• _Stored dataset items_

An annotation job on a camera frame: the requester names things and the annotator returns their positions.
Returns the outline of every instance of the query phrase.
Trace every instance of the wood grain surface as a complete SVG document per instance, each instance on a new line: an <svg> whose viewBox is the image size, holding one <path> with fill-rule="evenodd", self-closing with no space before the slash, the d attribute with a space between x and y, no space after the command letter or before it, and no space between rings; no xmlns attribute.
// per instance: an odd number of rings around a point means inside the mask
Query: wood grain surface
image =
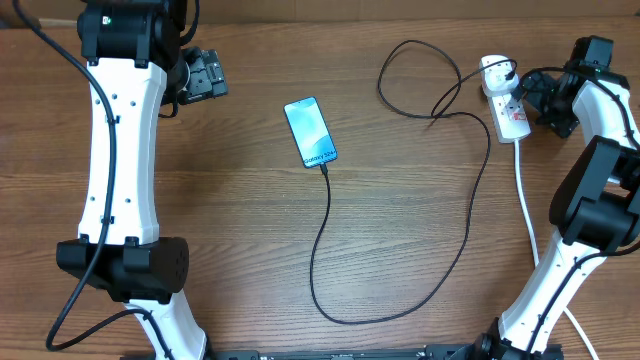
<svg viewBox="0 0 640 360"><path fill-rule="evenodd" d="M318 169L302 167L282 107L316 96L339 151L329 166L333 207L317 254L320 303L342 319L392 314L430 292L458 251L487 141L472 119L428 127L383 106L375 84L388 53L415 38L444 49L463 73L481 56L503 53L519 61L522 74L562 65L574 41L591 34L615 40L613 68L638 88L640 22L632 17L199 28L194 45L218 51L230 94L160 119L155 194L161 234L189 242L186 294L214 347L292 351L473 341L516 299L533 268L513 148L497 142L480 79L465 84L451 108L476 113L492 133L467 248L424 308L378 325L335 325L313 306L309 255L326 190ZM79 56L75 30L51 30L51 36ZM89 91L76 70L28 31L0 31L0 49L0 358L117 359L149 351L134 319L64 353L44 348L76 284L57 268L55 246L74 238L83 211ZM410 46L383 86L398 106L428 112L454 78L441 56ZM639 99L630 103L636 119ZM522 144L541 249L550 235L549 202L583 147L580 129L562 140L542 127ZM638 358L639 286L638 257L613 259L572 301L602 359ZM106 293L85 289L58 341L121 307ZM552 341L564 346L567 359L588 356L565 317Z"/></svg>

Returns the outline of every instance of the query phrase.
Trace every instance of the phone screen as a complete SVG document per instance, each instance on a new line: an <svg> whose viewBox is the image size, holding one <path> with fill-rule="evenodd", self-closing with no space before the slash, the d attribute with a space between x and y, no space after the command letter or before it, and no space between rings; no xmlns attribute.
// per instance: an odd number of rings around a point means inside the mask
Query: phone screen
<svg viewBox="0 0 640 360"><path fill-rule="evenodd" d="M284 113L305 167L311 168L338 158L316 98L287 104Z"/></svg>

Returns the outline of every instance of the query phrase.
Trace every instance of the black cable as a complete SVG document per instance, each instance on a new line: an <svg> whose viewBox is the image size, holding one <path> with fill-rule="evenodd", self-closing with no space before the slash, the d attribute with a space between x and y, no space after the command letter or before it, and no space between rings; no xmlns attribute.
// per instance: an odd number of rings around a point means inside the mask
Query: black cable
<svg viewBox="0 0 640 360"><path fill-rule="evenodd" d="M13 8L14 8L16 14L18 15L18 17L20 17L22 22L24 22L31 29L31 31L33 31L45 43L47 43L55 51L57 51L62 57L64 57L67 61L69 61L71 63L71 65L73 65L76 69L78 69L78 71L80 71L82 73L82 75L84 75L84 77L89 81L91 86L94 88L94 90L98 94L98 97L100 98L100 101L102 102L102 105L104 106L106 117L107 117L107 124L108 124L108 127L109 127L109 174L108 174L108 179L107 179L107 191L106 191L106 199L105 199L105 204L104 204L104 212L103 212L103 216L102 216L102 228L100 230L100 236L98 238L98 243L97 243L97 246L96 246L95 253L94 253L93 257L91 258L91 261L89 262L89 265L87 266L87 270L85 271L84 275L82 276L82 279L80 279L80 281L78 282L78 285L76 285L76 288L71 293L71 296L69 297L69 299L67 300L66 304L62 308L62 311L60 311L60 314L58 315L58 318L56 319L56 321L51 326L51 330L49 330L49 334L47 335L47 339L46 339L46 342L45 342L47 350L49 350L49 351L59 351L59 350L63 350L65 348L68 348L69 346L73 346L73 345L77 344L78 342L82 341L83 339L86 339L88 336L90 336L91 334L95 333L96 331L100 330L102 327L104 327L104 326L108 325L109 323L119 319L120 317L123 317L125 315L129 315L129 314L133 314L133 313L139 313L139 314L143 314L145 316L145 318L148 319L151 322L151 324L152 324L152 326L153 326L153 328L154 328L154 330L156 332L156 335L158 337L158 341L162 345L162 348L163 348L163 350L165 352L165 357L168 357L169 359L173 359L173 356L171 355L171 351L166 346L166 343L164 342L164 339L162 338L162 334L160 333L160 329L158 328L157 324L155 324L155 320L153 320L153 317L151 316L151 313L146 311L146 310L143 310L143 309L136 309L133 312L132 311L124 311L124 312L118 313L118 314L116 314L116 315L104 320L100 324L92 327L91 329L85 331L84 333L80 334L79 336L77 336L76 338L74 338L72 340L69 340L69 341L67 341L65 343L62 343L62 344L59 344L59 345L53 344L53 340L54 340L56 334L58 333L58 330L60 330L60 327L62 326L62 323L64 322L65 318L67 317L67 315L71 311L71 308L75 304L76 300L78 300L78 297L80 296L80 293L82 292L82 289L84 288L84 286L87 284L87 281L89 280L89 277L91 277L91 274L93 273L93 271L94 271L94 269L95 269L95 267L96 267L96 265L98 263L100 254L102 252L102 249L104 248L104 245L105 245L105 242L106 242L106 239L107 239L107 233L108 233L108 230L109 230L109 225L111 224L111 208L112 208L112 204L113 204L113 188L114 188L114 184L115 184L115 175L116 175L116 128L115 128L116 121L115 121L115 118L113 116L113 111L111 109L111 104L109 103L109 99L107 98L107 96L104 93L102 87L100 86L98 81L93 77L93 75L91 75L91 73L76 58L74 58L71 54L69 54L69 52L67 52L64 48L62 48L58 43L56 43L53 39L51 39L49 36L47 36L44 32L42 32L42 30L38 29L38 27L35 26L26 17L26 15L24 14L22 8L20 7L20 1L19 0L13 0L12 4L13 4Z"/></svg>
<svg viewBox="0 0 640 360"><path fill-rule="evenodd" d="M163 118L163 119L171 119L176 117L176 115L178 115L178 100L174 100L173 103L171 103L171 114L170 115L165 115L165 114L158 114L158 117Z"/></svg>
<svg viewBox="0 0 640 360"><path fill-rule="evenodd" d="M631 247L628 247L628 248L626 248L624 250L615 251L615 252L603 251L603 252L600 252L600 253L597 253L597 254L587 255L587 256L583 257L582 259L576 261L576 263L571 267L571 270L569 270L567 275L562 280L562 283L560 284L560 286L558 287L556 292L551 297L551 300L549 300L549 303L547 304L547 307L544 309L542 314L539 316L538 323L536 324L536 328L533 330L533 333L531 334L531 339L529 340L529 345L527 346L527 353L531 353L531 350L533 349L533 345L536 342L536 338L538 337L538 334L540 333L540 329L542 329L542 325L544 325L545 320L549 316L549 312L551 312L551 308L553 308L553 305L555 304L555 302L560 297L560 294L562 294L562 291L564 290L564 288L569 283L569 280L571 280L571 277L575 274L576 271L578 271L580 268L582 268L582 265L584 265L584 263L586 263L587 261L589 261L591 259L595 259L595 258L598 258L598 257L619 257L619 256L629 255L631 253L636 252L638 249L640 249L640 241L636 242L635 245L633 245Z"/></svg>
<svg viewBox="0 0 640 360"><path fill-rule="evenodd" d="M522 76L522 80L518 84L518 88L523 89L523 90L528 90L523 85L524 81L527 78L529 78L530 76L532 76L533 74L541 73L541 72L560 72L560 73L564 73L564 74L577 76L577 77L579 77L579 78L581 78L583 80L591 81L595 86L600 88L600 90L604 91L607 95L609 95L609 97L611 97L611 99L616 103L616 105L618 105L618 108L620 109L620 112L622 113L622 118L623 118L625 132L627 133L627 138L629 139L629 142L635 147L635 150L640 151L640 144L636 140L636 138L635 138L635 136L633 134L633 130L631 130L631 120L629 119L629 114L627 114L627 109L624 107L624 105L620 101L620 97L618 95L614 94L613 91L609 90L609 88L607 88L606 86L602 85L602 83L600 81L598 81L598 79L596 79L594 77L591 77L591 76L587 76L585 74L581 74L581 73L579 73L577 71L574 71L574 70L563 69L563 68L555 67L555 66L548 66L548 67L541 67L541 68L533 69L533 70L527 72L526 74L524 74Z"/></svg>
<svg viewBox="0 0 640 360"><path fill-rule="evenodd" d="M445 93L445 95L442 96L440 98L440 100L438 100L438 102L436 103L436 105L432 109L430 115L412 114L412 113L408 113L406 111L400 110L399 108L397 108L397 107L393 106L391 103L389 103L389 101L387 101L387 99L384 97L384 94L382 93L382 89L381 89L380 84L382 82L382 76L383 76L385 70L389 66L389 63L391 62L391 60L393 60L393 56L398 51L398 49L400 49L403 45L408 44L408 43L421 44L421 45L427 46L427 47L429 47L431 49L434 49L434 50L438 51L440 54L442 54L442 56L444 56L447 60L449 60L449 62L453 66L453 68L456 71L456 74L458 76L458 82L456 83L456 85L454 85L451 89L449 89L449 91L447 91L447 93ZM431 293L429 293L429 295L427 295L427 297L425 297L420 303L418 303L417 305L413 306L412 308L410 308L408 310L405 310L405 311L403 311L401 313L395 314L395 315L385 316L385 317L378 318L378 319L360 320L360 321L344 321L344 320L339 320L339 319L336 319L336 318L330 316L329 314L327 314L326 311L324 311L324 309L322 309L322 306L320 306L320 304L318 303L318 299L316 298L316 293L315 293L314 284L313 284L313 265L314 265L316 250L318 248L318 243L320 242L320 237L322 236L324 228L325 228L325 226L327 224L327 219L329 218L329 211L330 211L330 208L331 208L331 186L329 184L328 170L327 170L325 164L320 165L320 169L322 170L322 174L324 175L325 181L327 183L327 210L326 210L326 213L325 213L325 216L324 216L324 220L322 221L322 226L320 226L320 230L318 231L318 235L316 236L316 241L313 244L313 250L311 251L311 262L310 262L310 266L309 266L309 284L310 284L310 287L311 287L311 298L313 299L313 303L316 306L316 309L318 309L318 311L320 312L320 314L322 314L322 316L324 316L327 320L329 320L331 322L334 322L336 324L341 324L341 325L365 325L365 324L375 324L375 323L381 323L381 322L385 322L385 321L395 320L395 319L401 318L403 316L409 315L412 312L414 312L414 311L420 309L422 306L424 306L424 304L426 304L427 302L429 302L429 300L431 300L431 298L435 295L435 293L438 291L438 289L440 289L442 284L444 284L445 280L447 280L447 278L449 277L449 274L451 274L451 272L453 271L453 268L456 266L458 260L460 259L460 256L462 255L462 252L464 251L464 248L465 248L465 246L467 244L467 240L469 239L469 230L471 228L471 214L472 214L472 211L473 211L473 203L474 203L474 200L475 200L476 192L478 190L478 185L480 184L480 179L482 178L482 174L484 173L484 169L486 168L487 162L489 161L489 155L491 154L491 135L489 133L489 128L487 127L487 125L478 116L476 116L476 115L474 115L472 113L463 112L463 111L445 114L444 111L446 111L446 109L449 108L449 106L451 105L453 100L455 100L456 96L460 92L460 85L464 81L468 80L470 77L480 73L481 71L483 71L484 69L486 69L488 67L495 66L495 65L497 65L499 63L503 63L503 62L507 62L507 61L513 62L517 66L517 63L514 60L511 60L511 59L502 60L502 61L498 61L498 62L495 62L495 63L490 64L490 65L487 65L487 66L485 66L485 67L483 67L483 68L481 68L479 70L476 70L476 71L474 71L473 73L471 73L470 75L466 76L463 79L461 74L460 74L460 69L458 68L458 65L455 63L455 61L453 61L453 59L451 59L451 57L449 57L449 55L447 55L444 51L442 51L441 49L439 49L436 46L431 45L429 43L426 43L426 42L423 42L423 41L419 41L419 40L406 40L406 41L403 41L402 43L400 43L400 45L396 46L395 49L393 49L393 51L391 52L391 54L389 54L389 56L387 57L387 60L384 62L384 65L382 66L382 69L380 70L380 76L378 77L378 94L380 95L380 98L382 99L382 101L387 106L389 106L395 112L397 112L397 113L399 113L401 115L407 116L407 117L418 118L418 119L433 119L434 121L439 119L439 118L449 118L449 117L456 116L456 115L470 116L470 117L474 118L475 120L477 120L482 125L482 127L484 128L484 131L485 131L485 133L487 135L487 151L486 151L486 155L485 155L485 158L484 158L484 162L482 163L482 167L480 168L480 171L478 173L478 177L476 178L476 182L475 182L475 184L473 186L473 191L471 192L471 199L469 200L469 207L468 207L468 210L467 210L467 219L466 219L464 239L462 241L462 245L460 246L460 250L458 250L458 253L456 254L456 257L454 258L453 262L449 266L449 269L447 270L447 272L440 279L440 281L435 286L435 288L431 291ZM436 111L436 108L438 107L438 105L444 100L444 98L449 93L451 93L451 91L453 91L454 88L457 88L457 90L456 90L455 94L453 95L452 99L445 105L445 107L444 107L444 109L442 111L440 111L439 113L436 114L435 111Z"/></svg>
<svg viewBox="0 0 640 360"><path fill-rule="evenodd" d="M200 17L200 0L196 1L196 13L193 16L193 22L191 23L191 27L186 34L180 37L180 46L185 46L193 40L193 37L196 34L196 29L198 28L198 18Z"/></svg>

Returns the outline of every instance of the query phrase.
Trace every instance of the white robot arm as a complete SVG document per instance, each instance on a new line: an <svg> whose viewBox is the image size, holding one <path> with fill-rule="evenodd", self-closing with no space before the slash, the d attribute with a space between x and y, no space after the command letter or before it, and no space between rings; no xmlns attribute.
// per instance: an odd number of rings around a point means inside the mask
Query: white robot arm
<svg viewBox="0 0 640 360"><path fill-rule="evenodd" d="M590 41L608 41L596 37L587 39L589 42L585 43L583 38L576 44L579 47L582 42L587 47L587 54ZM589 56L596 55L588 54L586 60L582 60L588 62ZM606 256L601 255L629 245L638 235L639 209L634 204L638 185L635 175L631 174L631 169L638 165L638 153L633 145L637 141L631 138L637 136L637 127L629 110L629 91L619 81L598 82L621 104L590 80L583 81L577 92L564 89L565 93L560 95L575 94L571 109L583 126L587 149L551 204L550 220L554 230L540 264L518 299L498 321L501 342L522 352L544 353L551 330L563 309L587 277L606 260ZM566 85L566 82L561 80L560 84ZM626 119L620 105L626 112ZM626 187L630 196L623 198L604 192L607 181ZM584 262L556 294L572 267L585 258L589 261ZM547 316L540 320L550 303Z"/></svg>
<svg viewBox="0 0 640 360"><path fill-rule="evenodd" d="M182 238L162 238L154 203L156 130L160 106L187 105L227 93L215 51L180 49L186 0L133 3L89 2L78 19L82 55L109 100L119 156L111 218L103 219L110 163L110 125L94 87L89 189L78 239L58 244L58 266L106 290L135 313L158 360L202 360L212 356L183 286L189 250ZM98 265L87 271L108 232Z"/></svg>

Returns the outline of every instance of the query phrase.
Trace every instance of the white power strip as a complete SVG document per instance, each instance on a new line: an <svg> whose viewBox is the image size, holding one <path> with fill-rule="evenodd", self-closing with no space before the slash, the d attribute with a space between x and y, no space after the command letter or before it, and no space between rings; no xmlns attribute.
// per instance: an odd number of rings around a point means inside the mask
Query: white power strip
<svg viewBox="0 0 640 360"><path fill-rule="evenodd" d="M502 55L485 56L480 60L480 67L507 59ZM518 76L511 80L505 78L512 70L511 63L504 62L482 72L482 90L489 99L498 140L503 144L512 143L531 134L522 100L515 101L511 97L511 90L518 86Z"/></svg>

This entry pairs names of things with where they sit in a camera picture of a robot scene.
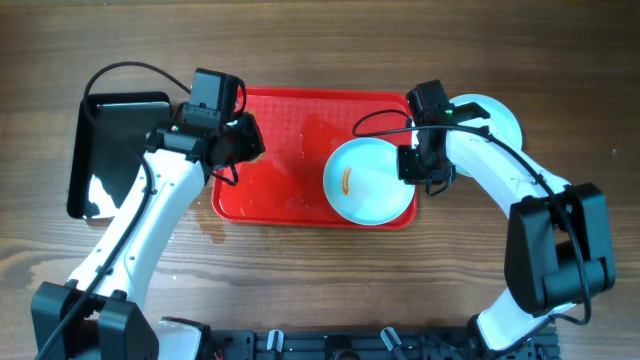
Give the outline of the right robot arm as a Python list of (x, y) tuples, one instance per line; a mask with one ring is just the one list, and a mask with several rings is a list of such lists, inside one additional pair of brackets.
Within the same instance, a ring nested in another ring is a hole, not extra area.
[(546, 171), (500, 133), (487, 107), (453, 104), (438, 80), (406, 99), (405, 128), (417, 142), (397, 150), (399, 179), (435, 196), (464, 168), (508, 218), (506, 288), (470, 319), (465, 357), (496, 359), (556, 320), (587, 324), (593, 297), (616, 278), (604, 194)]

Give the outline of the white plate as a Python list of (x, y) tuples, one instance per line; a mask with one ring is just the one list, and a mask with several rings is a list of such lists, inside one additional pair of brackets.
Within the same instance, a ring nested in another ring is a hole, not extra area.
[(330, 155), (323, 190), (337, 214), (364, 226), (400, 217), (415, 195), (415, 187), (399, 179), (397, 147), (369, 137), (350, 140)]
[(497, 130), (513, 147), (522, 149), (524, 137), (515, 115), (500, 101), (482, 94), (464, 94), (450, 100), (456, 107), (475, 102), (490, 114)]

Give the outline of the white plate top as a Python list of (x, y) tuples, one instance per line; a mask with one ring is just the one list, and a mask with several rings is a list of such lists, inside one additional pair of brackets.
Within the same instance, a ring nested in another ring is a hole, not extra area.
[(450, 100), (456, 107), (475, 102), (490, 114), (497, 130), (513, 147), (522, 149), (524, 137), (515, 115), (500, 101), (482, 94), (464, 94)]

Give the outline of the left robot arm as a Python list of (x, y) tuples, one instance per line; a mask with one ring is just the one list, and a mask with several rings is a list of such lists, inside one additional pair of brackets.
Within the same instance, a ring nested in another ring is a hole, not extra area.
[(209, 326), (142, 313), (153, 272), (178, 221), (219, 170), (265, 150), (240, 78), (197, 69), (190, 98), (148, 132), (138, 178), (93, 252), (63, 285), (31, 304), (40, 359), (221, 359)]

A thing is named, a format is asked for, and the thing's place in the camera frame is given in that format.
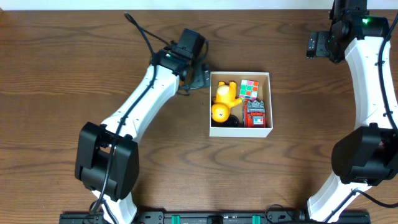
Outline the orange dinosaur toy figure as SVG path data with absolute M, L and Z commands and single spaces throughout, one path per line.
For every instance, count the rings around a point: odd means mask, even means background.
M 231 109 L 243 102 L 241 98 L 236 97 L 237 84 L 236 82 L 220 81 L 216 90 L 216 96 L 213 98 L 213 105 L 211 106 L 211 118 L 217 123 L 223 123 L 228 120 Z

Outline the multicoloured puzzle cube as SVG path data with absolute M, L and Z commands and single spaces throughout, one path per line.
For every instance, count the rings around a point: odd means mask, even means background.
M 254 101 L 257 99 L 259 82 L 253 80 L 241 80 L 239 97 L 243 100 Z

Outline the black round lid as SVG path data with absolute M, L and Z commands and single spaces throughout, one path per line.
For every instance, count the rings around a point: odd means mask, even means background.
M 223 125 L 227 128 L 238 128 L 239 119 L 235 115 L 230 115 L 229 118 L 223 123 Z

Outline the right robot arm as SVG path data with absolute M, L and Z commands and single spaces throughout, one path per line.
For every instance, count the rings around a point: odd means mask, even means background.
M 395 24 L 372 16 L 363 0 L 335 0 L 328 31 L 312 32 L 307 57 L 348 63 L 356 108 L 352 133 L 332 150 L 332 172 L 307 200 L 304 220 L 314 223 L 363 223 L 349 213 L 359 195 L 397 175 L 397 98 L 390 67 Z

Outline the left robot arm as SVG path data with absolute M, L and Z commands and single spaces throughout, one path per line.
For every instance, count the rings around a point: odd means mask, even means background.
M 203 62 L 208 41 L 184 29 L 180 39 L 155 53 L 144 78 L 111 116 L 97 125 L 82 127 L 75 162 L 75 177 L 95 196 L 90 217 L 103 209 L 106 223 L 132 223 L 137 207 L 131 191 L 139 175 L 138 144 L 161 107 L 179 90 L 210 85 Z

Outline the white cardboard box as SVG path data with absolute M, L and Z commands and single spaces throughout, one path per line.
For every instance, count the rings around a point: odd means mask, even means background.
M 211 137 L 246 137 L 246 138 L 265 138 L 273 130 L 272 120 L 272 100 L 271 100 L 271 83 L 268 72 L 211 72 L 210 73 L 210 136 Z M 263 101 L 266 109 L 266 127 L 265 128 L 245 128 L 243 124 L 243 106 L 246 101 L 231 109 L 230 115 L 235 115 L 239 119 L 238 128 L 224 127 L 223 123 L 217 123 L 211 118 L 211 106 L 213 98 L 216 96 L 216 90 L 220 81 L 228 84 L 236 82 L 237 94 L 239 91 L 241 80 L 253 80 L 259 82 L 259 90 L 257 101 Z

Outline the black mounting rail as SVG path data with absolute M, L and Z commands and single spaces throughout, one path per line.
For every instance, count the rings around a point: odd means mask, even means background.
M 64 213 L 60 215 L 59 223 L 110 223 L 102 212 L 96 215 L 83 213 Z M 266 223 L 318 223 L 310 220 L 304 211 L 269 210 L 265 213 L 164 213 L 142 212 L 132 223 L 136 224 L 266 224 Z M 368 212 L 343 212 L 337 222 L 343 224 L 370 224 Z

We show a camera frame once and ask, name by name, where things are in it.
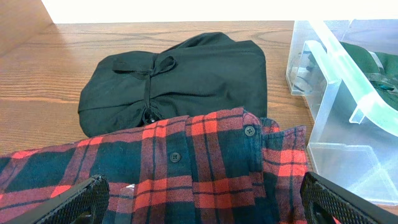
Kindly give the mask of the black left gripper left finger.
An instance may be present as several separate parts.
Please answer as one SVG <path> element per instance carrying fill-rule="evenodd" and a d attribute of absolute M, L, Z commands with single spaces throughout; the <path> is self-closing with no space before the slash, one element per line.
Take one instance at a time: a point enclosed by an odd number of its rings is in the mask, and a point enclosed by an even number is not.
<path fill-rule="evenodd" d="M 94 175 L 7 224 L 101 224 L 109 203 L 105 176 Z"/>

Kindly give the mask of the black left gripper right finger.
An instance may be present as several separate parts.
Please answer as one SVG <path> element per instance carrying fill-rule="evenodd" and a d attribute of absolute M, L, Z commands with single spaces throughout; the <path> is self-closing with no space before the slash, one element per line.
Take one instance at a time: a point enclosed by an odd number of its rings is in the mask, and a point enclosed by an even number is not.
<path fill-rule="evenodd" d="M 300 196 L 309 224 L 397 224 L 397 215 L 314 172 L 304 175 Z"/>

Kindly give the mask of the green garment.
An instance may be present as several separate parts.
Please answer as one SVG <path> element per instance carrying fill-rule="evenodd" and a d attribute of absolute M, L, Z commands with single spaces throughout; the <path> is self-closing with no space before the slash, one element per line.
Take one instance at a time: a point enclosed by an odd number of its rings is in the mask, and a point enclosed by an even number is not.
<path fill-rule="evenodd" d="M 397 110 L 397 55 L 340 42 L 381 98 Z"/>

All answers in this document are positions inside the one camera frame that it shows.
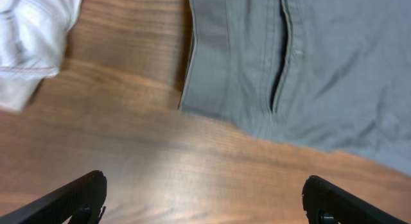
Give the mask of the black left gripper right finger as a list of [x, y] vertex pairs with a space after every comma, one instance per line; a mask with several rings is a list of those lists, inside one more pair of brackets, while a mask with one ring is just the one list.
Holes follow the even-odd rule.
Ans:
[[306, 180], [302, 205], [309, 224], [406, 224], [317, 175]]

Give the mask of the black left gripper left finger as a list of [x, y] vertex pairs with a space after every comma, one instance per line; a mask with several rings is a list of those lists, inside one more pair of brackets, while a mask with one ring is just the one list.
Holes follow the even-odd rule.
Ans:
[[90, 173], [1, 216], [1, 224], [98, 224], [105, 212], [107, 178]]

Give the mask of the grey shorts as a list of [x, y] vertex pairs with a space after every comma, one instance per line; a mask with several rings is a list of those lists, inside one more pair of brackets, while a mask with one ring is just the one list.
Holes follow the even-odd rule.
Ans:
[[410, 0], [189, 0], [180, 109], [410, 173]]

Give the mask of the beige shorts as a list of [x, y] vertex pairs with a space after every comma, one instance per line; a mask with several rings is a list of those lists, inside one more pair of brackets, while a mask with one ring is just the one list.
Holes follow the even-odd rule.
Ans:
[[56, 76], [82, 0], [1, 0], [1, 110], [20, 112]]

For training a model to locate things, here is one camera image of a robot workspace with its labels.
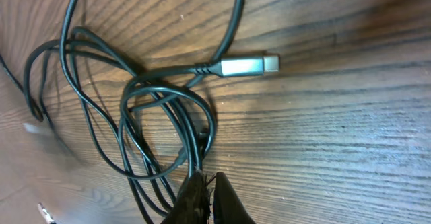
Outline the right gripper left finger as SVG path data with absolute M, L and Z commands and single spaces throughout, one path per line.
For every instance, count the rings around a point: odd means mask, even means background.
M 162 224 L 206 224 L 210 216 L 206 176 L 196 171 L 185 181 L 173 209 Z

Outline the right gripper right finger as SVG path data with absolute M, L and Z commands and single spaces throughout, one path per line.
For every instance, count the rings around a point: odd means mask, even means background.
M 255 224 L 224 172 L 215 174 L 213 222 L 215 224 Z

• _Directions for this task_
Find every line above that includes the word "positions", then state how many there are and nothing more.

• _Answer space_
2